Exercise requirements: All lines holding the string "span" should be copied from the data below.

Supplied information:
....

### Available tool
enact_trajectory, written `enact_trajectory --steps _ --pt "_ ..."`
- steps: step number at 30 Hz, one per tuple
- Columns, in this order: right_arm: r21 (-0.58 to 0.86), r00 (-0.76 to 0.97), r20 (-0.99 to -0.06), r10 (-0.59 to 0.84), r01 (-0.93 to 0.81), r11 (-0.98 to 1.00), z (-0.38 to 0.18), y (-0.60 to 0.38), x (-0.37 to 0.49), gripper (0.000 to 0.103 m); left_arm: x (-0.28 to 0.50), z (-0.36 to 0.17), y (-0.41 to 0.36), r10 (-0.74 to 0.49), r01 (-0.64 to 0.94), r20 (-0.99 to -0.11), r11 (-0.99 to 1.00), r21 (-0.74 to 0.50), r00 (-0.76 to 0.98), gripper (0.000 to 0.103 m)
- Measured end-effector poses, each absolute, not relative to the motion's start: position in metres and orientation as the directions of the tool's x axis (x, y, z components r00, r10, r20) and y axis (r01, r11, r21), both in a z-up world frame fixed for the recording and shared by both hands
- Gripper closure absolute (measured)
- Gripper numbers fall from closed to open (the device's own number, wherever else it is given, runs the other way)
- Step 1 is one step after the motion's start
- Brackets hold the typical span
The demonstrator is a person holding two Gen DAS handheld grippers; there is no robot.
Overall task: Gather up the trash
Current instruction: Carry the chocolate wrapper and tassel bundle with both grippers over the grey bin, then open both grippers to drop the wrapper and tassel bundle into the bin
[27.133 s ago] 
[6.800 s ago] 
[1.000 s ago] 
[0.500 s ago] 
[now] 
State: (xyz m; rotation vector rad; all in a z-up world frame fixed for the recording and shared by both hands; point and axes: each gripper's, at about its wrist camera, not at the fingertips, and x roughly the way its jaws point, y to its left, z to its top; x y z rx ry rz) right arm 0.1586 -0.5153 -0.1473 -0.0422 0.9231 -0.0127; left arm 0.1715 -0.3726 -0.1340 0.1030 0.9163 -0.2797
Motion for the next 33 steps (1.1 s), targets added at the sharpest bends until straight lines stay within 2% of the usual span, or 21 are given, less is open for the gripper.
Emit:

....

Expected answer:
- Brackets hold the typical span
Motion for the next 33 steps (1.1 s), targets added at the sharpest bends until straight lines stay within 2% of the usual span, or 21 are given, less is open for the gripper.

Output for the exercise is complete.